EXPLAIN output typically lists nodes like sequential scan, index scan, index-only scan, bitmap index scan, nested loop join, hash join, merge join, sort, aggregate, and materialize. It reports estimated costs, cardinality, and sometimes actual runtimes when combined with ANALYZE. Columns or fields in output map to concepts used in academic work at Carnegie Mellon University and Princeton University: startup cost, total cost, rows, width, and actual time. Visualizers and IDEs from vendors such as JetBrains and projects like pgAdmin render trees and heatmaps derived from EXPLAIN to show operator pipelines and buffer usage. Advanced components include partition pruning, parallel workers, and remote scans for distributed databases like CockroachDB and Amazon Aurora.

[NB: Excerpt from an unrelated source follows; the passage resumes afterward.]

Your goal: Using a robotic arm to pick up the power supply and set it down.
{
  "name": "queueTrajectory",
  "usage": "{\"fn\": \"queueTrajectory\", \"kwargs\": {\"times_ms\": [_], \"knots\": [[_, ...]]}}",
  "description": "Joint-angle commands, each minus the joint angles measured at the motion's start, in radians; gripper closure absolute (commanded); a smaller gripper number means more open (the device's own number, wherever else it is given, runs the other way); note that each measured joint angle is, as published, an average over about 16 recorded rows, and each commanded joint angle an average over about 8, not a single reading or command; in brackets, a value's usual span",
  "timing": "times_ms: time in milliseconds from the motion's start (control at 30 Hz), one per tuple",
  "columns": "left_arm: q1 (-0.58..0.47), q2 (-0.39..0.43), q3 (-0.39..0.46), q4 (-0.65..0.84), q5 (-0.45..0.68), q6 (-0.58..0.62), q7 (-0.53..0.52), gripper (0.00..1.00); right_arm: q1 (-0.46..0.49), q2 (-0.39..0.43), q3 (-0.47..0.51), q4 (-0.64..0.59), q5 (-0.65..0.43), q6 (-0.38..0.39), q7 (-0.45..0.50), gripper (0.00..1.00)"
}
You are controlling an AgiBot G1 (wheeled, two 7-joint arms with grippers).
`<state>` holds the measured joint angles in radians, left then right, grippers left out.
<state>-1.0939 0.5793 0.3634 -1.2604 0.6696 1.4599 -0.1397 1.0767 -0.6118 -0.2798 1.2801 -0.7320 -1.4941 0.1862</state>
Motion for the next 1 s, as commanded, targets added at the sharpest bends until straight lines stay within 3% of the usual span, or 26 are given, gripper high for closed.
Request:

Developers use EXPLAIN to detect missing indexes, inefficient join orders, and costly sorts. DBAs examine EXPLAIN output when tuning OLTP workloads at enterprises such as Goldman Sachs, Walmart, and Airbnb. Data engineers apply EXPLAIN before deploying schema migrations or query rewrites in environments run by Spotify or Dropbox. Interpreting EXPLAIN requires understanding optimizer statistics gathering methods used by Oracle, PostgreSQL and MySQL, and correlating output with real-world metrics from observability stacks like Prometheus, Grafana, and Elastic.
Each engine exposes different detail levels: PostgreSQL emphasizes readable tree output and JSON formats, MySQL historically showed simplified rows but added JSON and EXTENDED forms, Oracle stores plans in PLAN_TABLE and integrates with DBMS_XPLAN, while SQL Server offers graphical execution plans in Management Studio and XML plans via SET SHOWPLAN_XML. Distributed systems such as Google Spanner and CockroachDB include cost estimates for network I/O and remote execution. Embedded engines like SQLite produce VM bytecode visible under EXPLAIN, whereas analytical engines such as Apache Hadoop-based systems and Snowflake provide different optimizer diagnostics and execution profiles.
EXPLAIN reports are estimates produced by optimizers that may diverge from observed performance due to stale statistics, parameter sniffing, or non-deterministic factors like concurrent load and caching. EXPLAIN ANALYZE or actual execution profiling reduces this gap but can introduce side effects and longer runtimes; caution is advised in production environments managed by providers like Amazon Web Services, Microsoft Azure, and Google Cloud Platform. Some optimizers apply heuristics or rule-based transformations—documented in literature from ACM and IEEE conferences—that are opaque in EXPLAIN output. Effective tuning combines EXPLAIN with real metrics collected by APM vendors such as New Relic and Datadog and with work by database research groups at University of California, San Diego and ETH Zurich.